▶ Your task
In the entries below, find the line with "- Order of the" and the line with "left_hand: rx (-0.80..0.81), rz"; give again those lines and every line between them, exactly.

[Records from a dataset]
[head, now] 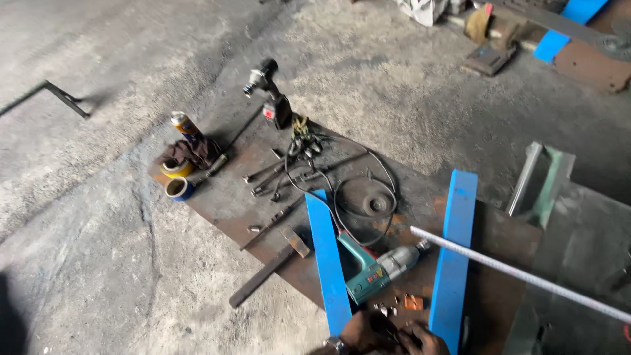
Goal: The person assembles small electrical components on a workbench. They use a screwdriver to tighten screws on a white plastic housing and an orange terminal block, then place the assembled parts on the table.
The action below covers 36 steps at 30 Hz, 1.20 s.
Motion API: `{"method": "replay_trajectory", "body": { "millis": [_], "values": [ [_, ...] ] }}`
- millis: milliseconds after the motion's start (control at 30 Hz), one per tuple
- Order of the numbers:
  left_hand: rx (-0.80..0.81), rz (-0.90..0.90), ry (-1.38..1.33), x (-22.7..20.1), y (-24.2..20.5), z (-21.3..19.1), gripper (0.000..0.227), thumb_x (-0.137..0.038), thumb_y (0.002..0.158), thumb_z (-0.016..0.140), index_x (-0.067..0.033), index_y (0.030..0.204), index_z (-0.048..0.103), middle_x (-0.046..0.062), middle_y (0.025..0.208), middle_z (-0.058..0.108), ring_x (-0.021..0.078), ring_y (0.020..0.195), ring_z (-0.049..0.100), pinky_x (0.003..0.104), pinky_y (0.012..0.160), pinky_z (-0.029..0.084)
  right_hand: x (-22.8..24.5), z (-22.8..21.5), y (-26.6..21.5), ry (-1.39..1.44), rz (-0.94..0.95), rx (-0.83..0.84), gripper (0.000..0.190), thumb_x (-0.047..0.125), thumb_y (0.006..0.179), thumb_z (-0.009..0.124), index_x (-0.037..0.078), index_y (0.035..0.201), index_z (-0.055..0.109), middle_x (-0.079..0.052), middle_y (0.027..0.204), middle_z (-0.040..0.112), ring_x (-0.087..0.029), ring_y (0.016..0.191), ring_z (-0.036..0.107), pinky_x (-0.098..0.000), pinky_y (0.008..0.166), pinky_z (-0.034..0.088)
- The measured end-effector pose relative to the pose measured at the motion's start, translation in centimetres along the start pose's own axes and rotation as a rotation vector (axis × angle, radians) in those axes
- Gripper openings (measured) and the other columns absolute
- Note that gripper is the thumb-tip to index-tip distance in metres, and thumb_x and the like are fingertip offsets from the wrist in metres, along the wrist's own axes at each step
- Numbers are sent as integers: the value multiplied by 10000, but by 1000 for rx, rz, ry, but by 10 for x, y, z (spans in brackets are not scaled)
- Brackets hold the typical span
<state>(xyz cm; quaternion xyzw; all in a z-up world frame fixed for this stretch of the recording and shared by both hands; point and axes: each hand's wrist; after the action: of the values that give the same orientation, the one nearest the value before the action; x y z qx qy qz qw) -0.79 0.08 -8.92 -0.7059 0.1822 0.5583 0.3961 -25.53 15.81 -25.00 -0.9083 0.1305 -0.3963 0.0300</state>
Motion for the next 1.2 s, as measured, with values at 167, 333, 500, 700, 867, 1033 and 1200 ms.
{"method": "replay_trajectory", "body": {
  "millis": [167, 333, 500, 700, 867, 1033, 1200],
  "values": [
    [-78, 42, -86, -7, -23, 17, 314, -178, 790, 870, -9, 1012, 727, 121, 985, 783, 219, 884, 746, 360, 775, 602, 209, -98, 3, -15, 172, 103, 248, 255, 905, 737, 72, 1073, 739, -135, 968, 783, -315, 827, 775, -402, 711, 601],
    [-152, -237, -38, -24, -32, 10, 419, -167, 728, 932, 3, 1019, 683, 96, 954, 777, 181, 884, 747, 327, 764, 609, 197, -85, 5, 89, 50, 78, 264, 280, 926, 720, 43, 1043, 719, -129, 949, 767, -285, 847, 768, -396, 701, 600],
    [-335, -214, -257, 28, -34, 19, 415, -182, 791, 865, -20, 1135, 701, 104, 1019, 797, 140, 908, 748, 299, 768, 609, 160, -75, 4, -100, 210, 1, 304, 346, 954, 733, 52, 1031, 742, -133, 903, 766, -289, 764, 745, -418, 697, 589],
    [-341, -391, -397, 10, -31, 9, 434, -217, 822, 839, -35, 1189, 697, 102, 1025, 791, 154, 859, 746, 287, 738, 606, 140, -61, 26, -176, 138, 3, 236, 263, 930, 742, 79, 1078, 732, -128, 964, 743, -287, 826, 730, -416, 713, 576],
    [-364, -396, -489, 0, -27, 10, 452, -184, 824, 840, -21, 1220, 695, 94, 996, 769, 150, 821, 703, 289, 724, 582, 161, -43, 55, -238, -5, -28, 217, 245, 917, 764, 82, 1051, 710, -133, 995, 716, -299, 901, 695, -437, 741, 568],
    [-409, -352, -609, -11, -25, 8, 450, -143, 814, 843, -22, 1214, 677, 75, 1020, 747, 138, 854, 688, 285, 732, 570, 164, -19, 73, -314, 38, -19, 311, 286, 896, 803, 35, 1030, 678, -134, 886, 714, -282, 809, 706, -428, 669, 589],
    [-422, -317, -598, -16, -25, 6, 408, -120, 800, 849, -46, 1159, 671, 80, 1010, 763, 147, 870, 709, 284, 740, 587, 159, -1, 79, -321, 207, -4, 398, 399, 875, 849, 43, 953, 687, -120, 801, 711, -235, 673, 708, -402, 566, 579]
  ]
}}
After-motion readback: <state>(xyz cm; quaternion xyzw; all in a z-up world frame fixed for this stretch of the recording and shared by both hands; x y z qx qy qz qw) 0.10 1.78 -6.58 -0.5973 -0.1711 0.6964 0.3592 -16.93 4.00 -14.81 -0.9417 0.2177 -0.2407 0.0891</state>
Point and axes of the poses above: each hand's wrist, its own y-axis towards the middle knuckle, its own z-axis out of the palm, x = y × z
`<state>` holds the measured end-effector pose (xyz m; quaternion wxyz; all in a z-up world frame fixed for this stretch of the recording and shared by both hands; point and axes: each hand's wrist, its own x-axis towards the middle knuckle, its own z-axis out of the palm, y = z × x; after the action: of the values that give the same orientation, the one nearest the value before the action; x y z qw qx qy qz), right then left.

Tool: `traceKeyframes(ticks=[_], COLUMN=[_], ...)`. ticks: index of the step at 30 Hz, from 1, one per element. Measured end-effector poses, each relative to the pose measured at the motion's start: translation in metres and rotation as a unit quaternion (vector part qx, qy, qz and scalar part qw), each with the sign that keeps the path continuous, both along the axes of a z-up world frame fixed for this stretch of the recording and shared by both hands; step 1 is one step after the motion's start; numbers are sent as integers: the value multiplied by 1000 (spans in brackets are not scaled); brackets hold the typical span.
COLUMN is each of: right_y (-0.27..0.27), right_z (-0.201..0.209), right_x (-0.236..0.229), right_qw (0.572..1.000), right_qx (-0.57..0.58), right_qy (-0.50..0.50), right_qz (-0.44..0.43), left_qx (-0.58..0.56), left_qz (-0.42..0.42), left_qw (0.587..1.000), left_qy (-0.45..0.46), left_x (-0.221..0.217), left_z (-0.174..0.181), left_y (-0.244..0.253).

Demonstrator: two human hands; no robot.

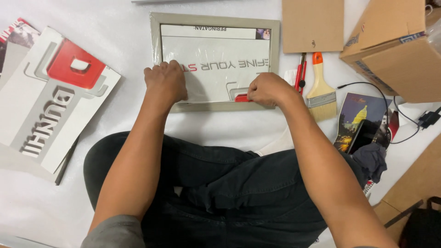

▶ Output below
- Order of the numbers:
  left_hand: rx (-0.80..0.81), rz (-0.90..0.90), ry (-1.38..1.33), x (-22.7..20.1), y (-24.2..20.5), z (-21.3..19.1), gripper (0.000..0.227), thumb_x (-0.137..0.038), thumb_y (0.002..0.158), thumb_z (-0.016..0.140), index_x (-0.067..0.033), index_y (0.030..0.204), index_z (-0.048..0.103), middle_x (-0.046..0.062), middle_y (0.025..0.208), middle_z (-0.058..0.108), ring_x (-0.021..0.078), ring_y (0.020..0.195), ring_z (-0.049..0.100), pinky_x (0.003..0.104), pinky_y (0.012..0.160), pinky_z (-0.029..0.084)

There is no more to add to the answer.